Propagate Spider Plants The Right Way With These Essential Tips

As most gardeners are aware, houseplants can help keep us healthy. One indoor plant that seems to have superpowers of its own is the gorgeous sprawling spider plant. Believe it or not, the leggy plant is sometimes left in hospital rooms to help patients heal faster. And it also has an incredible capability to purify air indoors by absorbing harmful chemicals like formaldehyde. Given this, it goes without saying that you can benefit from having more than one of them around. In fact, you can multiply your collection rather easily by propagating the spider plants you have at home.  

The best time to propagate a spider plant is during the active growing season which is typically spring to early summer. This is when the plants are at their strongest and have a greater chance of survival. The parts of the plant you will want cuttings from are the spiderettes, which are the offspring of the spider plant. The wiry stems can be found on the inner core and tend to hang lower than the rest of the plant. There are a few easy and effective ways to propagate them — you can directly plant the spiderettes in soil, or you can root them in water first.

Place spiderettes in a glass of water

Rooting spiderettes in a glass of water can be fun and educational to watch. Although it is not a necessary step you have to take, some plant enthusiasts choose this route to watch the roots grow. To start, you will want to fill a jar with room-temperature water. Then, use clean garden sheers cut the spiderettes from the parent plant. Once cut, place the spiderettes in a jar. Make sure the water only covers the bottom of your cutting and does not touch any of the leaves on top — one helpful tip is to let the leaves naturally droop over the top of the container.

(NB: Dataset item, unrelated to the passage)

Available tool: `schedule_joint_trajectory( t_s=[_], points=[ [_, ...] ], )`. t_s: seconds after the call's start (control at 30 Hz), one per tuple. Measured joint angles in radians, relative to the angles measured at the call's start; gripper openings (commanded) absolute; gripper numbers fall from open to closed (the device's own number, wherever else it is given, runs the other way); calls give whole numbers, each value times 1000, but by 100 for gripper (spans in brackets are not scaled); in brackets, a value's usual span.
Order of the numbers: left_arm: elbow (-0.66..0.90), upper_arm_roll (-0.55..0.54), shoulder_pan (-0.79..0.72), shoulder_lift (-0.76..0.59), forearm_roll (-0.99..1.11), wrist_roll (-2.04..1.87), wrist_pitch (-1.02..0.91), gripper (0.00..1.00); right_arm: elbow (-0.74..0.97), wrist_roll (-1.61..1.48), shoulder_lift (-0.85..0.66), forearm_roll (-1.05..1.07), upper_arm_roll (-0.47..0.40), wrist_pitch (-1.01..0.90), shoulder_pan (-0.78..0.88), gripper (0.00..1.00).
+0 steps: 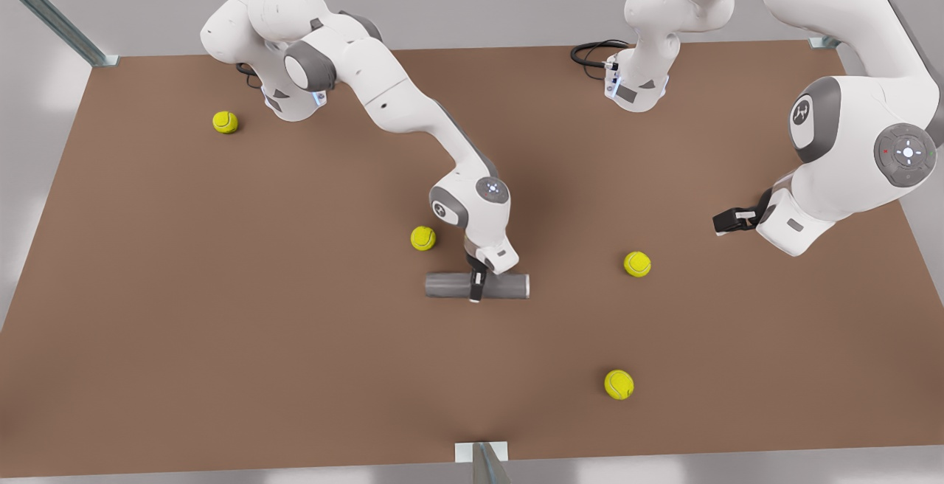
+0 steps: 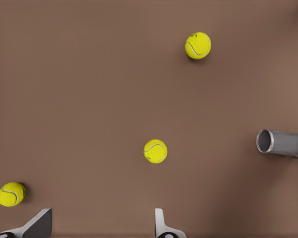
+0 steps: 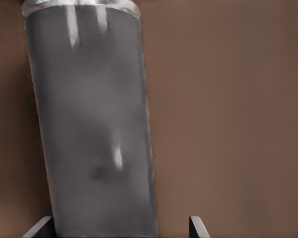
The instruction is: Put the tennis tube upright
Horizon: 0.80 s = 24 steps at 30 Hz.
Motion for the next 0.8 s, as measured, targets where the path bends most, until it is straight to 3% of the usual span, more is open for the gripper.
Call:
schedule_joint_trajectory(
  t_s=[0.2,0.3,0.37,0.47,0.57,0.67,0.8],
  points=[
    [0,-7,-6,-2,-26,-6,-1,100,2,23,-111,-1,57,-39,69,100],
    [1,-5,-2,28,-188,-8,5,100,-23,53,-363,64,151,-198,67,100],
    [30,-33,-3,117,-302,-8,30,100,-29,121,-574,186,164,-420,-92,100],
    [81,-107,-9,299,-475,18,85,100,-70,223,-748,275,78,-695,-412,100],
    [127,-136,-4,490,-681,88,129,100,-165,308,-869,270,-25,-860,-625,100],
    [137,-144,4,603,-829,198,146,100,-189,381,-878,216,-70,-959,-679,100],
    [133,-144,2,654,-937,354,169,100,-170,462,-804,187,-78,-1020,-669,100]
  ],
)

For optimal growth, place the jar near an east-facing window with indirect sunlight. You will want to leave your spiderettes in the container for about two weeks and change out the water when it starts to look dirty. When you notice the spider plant babies developing roots, that's a good indication it's time to transfer them into a small planting container. A 4-inch pot with draining holes is ideal if it's filled with well-draining potting soil. Keep the soil moist daily and enjoy watching your spiderettes grow.

Cut spiderettes and place in soil

Another propagating method that's a lot easier is growing spiderettes directly in the soil. After cutting them at the stems, examine the base to make sure they have roots. At this point, you can dip the roots in a rooting hormone to encourage faster growth, or you can choose to do without it. After you have poked holes into the soil with either a pencil or your finger, place the spiderette roots in the holes and let them settle in. It is recommended to water your spiderettes with a spray bottle about once a day to keep the soil moist but prevent it from getting soggy. If you notice new growth, that usually means your plant has rooted, so you can transition to watering your spiderette like a young houseplant.

And lastly, you can try the division propagation method. This only works for larger spider plants that have outgrown their pots — it involves separating the plant into different sections and planting them in fresh soil. Whichever propagation method you choose, you will need to repot the plant as it grows. Keep in mind that there are fundamental steps to grow and care for a spider plant so that it thrives — for example, it cannot tolerate temperatures below 50 degrees Fahrenheit.